Pictures stay out; please output the remaining data exactly.
BEGIN Information shown
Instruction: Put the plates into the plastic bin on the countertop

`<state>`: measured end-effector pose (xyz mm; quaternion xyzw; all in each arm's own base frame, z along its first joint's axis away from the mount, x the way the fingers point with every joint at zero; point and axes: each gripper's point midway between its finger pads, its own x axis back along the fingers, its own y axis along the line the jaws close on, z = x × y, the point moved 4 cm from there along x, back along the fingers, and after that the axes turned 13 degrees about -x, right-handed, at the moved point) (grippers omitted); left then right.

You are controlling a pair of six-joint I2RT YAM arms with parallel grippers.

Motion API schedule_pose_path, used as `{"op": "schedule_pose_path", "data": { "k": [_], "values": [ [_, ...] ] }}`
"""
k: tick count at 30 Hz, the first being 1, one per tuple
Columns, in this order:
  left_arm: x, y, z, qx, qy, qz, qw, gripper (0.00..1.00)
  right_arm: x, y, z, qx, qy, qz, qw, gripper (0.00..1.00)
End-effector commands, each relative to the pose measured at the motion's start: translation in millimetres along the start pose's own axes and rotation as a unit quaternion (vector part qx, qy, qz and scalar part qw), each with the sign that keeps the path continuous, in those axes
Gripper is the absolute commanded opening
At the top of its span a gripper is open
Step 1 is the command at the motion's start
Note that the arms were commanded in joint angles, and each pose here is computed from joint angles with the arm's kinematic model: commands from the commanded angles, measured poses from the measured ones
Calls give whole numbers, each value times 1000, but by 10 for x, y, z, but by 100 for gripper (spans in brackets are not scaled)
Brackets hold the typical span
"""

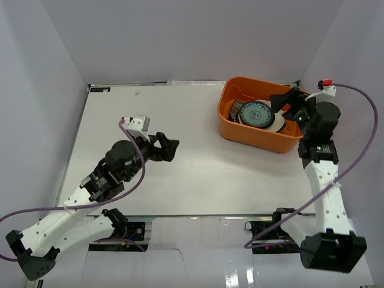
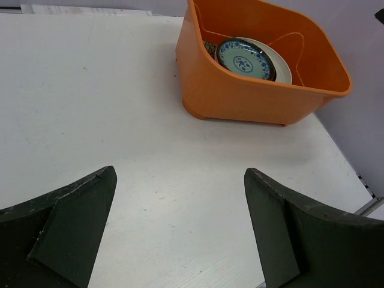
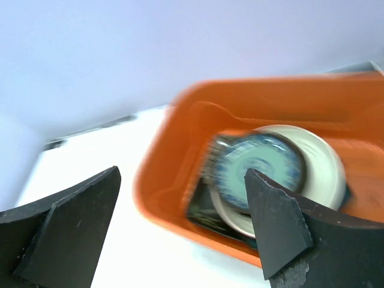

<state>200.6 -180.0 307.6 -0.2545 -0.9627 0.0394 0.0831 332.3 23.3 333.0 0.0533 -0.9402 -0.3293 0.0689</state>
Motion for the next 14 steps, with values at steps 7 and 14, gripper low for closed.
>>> {"op": "schedule_pose_path", "data": {
  "k": [7, 14],
  "values": [
    [248, 69, -554, 14, -86, -13, 996, 98, 1054, 769, 689, 39, 67, -284, 956, 90],
    [361, 41, -596, 34, -127, 11, 991, 98, 1496, 1033, 461, 37, 5, -346, 937, 90]
  ]
}}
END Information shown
#### Solution to this problem
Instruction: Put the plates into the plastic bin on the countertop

`<state>`: measured end-effector pose (xyz mm; quaternion xyzw; all in each arm's own base frame, z along its first joint's axis away from the mount, x the way the fingers point with every joint at zero; point and axes: each gripper's point midway between its finger pads, its own x axis back along the fingers, its own y axis along the line the jaws close on, z = x × y, the point moved 4 cm from there along x, back along the fingers, and after that the axes turned 13 degrees about -x, right-handed, at the moved point) (grippers omitted); left then right.

You are controlling a pair of six-joint I2RT YAM arms with parallel grippers.

Motion API schedule_pose_path, used as `{"op": "schedule_pose_path", "data": { "k": [_], "values": [ [_, ...] ] }}`
"""
k: tick count at 30 Hz, the first being 1, one per tuple
Columns, in this order:
  left_arm: x, y, z, qx, qy, qz, qw, gripper (0.00..1.00)
  right_arm: x, y, z, qx, qy, qz, qw, gripper (0.00..1.00)
End-effector commands, each relative to the pose measured at the motion's start: translation in millimetres along the start pose's own axes and rotation as a unit quaternion (vector part qx, qy, qz and scalar part qw), each with the sign that keeps the path continuous, in those axes
Gripper is the absolute commanded opening
At the top of its span a gripper is open
Step 1 is the command at the motion's start
Note that the arms were commanded in joint angles, and each pose here is computed from joint angles with the arm's kinematic model: commands from the commanded angles, measured poses from the measured ones
Calls give whole numbers, each value times 1000, but by 10 for x, y, z, but by 100 for gripper (spans in brackets are not scaled)
Brackets hold the typical span
"""


<state>200.6 -180.0 307.6 -0.2545 -0.9627 0.0394 0.0831 332.3 23.3 333.0 0.0533 -0.9402 -0.3293 0.0689</state>
Motion for the next 14 steps, with values at steps 7 and 14, gripper low for closed.
>>> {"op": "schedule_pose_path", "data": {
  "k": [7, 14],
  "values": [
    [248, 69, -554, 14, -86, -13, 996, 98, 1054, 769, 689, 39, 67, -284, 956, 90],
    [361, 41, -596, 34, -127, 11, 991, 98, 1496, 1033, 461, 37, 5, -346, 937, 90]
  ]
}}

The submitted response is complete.